El Che se siente cercado por la barbarie: la aridez y la maleza de las riberas del Ñancahuazú, la ignorancia de la población de la zona y de algunos de sus compañeros. El ángulo ilustrado y civilizatorio del marxista argentino -un perfil que desfigura el arquetipo de Calibán que ha querido atribuírsele- se refuerza en aquellos últimos meses de su vida.
Hay una escena en la que el Che, perdido en el monte, con varios días sin comer ni dormir y aquejado de asma, comienza a delirar montado en una mula escuálida. La mula se ha plantado, pero el guerrillero siente que camina. Cuando el Che recobra el sentido y se da cuenta de que la mula no se ha movido del mismo sitio, comienza a golpearla, con sus brazos y sus piernas. Desesperado, acuchilla el cuello del animal. La mula tira a Guevara al suelo y lo arrastra por el estribo, solo unos metros. No puede levantar sus patas traseras y se arrastra con las delanteras, arrastrando consigo al Comandante desmayado. Otro guerrillero, Pombo, la sacrifica, pegándole dos tiros en la cabeza.

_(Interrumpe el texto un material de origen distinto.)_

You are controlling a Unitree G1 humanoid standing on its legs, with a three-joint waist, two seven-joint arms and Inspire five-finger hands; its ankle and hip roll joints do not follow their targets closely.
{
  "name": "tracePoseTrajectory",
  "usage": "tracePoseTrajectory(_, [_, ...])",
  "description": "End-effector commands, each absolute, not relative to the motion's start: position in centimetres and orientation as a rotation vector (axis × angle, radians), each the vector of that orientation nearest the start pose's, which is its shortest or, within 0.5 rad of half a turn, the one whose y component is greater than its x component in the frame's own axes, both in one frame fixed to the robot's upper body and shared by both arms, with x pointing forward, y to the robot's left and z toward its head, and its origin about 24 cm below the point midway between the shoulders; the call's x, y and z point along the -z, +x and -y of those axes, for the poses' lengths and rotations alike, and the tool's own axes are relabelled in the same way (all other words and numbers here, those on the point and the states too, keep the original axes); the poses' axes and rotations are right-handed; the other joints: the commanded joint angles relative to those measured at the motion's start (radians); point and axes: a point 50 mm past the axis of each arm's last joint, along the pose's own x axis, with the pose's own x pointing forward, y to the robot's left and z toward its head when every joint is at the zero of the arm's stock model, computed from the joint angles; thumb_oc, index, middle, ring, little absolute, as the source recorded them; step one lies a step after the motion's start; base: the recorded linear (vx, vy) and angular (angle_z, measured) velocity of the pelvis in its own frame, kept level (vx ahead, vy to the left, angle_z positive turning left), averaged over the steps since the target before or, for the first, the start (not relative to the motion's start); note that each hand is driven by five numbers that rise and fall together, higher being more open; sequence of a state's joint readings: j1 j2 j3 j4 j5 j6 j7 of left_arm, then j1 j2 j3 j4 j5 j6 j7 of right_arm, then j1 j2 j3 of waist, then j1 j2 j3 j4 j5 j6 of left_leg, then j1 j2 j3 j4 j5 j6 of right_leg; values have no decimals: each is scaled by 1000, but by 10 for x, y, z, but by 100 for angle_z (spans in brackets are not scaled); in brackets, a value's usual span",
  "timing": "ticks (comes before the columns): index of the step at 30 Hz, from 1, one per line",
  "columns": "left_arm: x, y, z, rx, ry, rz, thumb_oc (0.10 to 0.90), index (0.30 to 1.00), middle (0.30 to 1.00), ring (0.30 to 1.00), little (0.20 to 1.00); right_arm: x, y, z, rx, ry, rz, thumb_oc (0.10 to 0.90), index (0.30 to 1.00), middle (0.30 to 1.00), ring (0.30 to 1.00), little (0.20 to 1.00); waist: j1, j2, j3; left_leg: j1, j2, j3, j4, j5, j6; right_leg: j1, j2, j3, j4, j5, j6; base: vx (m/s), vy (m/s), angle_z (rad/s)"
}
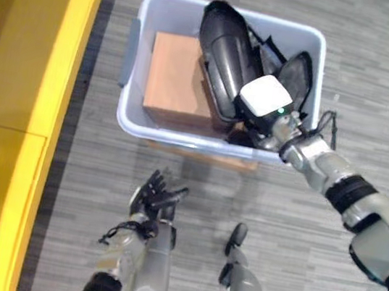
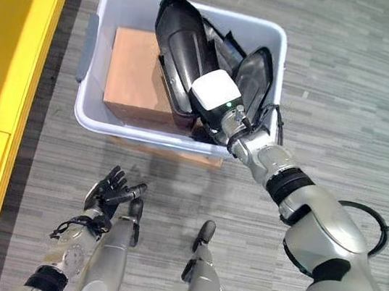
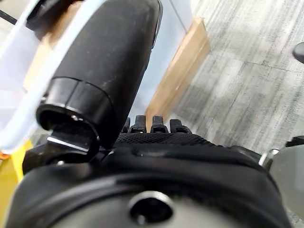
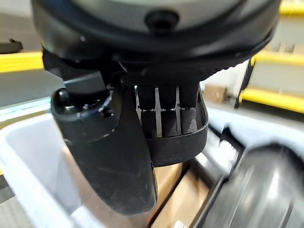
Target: Move parts from the plastic box to the shelf.
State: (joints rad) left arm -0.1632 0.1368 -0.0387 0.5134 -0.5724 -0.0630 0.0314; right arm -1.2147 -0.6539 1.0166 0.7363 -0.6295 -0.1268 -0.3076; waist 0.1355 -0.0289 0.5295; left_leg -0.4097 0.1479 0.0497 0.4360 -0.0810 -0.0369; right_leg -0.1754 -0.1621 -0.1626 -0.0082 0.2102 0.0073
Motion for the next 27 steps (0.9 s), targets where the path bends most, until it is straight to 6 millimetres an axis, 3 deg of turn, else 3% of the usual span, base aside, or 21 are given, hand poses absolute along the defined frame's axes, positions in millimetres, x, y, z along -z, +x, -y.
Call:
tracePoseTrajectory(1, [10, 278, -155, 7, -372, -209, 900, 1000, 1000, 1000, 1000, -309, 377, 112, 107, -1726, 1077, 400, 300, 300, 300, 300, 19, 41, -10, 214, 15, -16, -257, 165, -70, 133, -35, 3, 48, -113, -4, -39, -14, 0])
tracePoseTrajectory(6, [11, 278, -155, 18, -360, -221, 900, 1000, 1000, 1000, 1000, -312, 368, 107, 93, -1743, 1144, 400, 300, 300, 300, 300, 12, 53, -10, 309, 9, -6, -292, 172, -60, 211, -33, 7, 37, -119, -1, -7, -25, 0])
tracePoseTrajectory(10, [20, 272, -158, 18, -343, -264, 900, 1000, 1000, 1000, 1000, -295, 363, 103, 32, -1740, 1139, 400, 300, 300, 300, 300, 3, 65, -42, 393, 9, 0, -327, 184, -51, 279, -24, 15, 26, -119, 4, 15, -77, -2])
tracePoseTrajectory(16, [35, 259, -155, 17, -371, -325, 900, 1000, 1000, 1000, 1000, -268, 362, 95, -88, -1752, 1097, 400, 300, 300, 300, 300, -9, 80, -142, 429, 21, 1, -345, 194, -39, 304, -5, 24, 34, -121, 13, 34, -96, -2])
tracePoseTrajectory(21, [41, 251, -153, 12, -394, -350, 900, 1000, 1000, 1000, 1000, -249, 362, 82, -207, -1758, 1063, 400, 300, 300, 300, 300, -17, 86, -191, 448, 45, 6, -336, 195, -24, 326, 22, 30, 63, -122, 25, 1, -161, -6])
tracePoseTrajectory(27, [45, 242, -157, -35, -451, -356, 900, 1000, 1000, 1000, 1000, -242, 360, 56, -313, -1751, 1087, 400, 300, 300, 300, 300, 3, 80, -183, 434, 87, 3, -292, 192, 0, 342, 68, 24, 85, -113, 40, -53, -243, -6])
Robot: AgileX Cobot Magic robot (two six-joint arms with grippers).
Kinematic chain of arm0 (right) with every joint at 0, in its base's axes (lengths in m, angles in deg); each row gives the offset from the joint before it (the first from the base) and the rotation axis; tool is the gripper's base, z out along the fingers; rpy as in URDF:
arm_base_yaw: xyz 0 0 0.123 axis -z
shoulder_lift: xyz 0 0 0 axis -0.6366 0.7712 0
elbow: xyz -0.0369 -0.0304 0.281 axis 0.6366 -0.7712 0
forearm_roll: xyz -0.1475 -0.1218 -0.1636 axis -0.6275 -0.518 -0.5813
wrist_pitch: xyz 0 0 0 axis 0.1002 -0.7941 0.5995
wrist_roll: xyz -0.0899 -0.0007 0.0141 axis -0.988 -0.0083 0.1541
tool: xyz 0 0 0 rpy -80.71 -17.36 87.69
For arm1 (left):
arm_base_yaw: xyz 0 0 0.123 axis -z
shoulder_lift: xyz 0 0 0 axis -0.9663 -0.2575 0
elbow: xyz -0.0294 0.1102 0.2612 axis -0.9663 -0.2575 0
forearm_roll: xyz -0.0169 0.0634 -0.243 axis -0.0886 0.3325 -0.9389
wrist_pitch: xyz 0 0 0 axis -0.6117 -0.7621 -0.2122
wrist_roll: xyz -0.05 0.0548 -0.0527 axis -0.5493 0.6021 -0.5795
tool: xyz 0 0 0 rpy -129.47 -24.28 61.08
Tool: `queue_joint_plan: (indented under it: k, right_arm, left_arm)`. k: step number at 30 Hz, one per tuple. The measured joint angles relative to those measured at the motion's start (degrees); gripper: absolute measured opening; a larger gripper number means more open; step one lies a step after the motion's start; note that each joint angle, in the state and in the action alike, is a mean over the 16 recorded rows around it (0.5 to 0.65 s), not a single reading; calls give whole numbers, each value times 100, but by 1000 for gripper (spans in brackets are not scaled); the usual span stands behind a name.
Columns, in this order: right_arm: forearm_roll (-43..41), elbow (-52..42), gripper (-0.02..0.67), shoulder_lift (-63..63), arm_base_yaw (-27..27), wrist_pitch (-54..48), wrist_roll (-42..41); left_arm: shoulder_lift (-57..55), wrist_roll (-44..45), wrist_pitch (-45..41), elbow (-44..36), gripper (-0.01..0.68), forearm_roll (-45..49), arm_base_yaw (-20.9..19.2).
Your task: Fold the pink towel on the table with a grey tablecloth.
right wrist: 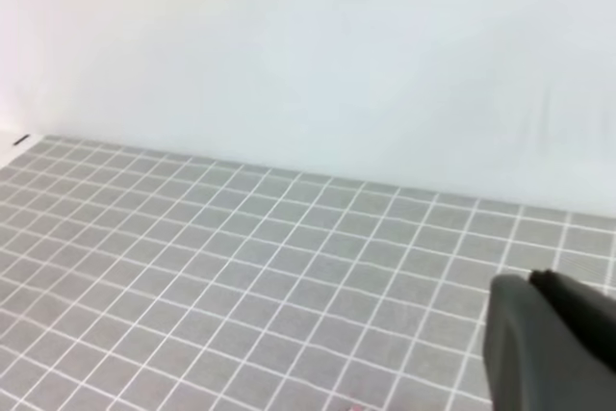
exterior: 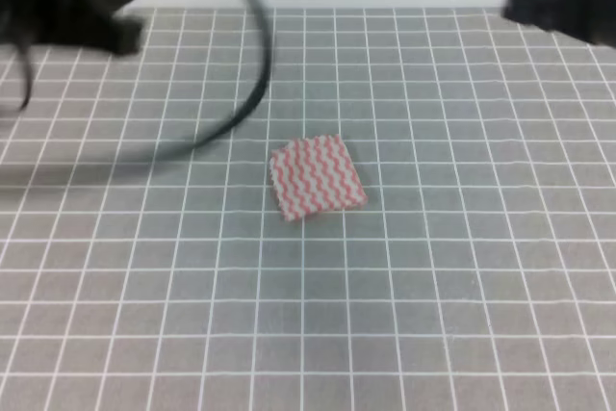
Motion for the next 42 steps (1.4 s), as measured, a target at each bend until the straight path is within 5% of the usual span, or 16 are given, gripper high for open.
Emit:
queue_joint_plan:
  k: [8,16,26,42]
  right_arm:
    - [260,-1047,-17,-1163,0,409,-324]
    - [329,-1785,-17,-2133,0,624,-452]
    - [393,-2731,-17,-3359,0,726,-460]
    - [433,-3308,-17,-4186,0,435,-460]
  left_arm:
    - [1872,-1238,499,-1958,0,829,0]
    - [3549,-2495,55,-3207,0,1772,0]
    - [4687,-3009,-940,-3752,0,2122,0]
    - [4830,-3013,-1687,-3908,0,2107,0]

La escena recuerda el pasaje de Nietzsche y el caballo de Turín, narrado por Béla Tarr en su último film. Sólo que aquí Guevara sería el equivalente del cochero con voluntad de dominio, que Nietzsche deplora al verlo azotar al animal en plena calle italiana, y Pombo, el propio Nietzsche. El gesto ilustrado y civilizatorio de domar la bestia, seguramente habrá encontrado situaciones análogas en algunos pasajes de La cartuja de Parma, la novela de Stendhal que el Che leyó en esos días.